## WHAT THIS TASK INVOLVES
Which lines of the entries below run from the one holding "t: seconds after" to the one holding "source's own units", inclusive? Set down exactly those lines and no others.

------ RECORDED INFORMATION ------

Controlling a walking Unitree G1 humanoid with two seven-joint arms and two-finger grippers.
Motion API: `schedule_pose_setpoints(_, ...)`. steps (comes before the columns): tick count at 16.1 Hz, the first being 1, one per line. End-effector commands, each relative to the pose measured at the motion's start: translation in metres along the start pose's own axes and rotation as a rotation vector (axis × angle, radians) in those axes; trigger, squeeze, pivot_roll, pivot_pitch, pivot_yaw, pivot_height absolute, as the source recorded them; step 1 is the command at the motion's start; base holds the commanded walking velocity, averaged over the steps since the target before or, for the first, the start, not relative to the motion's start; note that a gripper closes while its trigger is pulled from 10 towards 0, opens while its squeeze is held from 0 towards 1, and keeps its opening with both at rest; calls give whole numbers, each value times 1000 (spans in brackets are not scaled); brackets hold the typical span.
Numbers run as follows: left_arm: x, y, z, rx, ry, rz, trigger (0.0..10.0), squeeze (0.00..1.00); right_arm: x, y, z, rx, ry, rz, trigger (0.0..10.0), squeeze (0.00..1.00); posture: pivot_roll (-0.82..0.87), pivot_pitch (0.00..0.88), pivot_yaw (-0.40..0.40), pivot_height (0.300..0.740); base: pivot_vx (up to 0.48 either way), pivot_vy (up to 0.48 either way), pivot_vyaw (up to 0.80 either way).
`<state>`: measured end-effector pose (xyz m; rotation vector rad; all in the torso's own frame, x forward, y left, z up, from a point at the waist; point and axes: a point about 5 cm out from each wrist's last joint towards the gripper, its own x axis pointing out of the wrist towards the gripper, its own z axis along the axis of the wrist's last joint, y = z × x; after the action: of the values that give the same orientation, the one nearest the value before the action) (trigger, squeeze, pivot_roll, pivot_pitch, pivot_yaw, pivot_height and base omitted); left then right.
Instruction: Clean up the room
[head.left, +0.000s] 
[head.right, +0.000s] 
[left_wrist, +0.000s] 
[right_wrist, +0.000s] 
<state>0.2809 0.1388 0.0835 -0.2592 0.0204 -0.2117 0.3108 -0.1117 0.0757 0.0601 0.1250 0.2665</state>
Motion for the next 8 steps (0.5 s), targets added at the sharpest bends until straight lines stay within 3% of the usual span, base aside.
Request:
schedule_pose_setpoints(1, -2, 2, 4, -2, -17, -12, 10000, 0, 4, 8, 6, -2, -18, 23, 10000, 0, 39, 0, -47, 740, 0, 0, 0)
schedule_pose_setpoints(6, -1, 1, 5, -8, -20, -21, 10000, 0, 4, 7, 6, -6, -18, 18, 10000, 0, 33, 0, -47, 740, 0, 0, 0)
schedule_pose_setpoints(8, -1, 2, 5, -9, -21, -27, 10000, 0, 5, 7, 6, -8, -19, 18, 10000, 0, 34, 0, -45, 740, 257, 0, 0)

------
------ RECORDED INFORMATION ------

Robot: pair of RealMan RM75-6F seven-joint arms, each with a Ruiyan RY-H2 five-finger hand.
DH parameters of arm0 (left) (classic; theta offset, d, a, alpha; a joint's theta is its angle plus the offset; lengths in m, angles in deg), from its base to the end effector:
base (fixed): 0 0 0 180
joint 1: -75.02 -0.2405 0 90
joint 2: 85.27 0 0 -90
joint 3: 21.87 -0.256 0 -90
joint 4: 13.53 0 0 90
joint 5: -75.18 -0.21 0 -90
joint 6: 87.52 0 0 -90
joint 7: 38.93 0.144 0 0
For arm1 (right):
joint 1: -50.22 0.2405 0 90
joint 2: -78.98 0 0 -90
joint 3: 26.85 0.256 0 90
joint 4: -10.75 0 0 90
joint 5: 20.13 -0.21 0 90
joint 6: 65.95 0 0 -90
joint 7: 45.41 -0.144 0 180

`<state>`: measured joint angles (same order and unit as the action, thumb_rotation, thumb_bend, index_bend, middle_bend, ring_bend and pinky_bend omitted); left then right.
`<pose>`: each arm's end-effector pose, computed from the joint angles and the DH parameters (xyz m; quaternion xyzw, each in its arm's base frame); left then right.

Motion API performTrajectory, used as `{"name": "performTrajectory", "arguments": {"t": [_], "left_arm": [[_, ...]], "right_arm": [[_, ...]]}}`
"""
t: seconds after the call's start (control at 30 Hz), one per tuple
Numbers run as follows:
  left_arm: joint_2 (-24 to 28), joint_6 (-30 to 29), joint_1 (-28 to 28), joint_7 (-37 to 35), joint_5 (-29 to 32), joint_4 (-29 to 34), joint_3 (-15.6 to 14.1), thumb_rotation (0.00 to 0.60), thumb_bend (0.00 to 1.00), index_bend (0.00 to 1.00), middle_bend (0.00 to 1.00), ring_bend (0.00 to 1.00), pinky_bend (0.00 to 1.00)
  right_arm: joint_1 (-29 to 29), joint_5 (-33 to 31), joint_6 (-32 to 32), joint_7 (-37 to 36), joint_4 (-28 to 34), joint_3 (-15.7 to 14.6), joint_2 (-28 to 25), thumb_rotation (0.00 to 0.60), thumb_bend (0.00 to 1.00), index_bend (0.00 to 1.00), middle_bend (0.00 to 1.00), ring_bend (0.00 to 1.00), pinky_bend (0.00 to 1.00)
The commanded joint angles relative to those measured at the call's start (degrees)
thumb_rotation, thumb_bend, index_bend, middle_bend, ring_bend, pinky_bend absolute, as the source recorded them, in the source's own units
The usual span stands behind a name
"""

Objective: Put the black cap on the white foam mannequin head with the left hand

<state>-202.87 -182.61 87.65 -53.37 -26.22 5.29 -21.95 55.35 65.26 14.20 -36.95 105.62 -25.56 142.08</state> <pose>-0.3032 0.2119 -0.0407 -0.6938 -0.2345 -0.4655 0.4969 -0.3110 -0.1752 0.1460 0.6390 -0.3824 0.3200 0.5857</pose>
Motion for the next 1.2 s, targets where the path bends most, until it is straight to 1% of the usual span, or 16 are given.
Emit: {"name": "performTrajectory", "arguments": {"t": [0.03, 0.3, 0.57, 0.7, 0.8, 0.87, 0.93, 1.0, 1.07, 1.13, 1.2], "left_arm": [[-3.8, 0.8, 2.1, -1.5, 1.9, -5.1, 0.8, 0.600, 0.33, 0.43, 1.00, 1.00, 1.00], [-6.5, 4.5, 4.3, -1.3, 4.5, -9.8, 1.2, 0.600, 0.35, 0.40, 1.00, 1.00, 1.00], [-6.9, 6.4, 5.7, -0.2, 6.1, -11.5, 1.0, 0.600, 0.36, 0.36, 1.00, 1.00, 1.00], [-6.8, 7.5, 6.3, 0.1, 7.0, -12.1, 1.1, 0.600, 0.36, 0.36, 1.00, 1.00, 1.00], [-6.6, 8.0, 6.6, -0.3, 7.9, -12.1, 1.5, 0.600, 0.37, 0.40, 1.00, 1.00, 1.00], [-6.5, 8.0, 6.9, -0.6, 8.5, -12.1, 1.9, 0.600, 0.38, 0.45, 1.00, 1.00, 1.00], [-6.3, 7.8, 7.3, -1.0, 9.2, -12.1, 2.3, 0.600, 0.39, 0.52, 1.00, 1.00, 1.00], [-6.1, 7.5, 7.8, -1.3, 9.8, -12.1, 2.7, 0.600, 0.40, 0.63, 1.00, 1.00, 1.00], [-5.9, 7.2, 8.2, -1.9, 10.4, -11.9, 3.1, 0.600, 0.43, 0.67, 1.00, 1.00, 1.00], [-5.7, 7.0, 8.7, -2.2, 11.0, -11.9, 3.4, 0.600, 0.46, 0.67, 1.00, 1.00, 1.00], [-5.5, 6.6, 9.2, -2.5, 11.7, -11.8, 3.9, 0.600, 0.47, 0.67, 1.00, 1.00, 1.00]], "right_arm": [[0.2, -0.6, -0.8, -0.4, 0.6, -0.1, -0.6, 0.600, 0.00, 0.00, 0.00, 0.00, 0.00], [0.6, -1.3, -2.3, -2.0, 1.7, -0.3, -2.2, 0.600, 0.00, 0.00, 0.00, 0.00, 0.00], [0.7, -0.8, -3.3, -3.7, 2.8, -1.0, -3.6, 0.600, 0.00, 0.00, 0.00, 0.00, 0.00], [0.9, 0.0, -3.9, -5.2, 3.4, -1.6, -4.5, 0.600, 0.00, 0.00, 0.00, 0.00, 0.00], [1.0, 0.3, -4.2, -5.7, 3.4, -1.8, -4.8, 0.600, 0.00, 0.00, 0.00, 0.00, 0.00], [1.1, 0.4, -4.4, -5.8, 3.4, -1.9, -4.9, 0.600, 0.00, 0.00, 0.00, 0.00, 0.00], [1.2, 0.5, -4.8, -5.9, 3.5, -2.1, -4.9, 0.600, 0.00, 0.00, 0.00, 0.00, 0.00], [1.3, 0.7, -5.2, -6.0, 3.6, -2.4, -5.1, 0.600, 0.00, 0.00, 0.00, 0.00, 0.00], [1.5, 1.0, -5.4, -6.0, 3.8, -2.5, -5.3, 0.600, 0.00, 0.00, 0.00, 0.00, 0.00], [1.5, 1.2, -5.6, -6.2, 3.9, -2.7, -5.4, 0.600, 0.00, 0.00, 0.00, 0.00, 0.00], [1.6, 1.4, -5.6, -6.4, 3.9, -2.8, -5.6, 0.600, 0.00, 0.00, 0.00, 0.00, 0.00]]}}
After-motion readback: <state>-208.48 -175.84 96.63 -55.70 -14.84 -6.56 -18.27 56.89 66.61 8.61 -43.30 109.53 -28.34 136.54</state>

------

## OUTPUT FOR THIS EXERCISE
t: seconds after the call's start (control at 30 Hz), one per tuple
Numbers run as follows:
  left_arm: joint_2 (-24 to 28), joint_6 (-30 to 29), joint_1 (-28 to 28), joint_7 (-37 to 35), joint_5 (-29 to 32), joint_4 (-29 to 34), joint_3 (-15.6 to 14.1), thumb_rotation (0.00 to 0.60), thumb_bend (0.00 to 1.00), index_bend (0.00 to 1.00), middle_bend (0.00 to 1.00), ring_bend (0.00 to 1.00), pinky_bend (0.00 to 1.00)
  right_arm: joint_1 (-29 to 29), joint_5 (-33 to 31), joint_6 (-32 to 32), joint_7 (-37 to 36), joint_4 (-28 to 34), joint_3 (-15.7 to 14.6), joint_2 (-28 to 25), thumb_rotation (0.00 to 0.60), thumb_bend (0.00 to 1.00), index_bend (0.00 to 1.00), middle_bend (0.00 to 1.00), ring_bend (0.00 to 1.00), pinky_bend (0.00 to 1.00)
The commanded joint angles relative to those measured at the call's start (degrees)
thumb_rotation, thumb_bend, index_bend, middle_bend, ring_bend, pinky_bend absolute, as the source recorded them, in the source's own units

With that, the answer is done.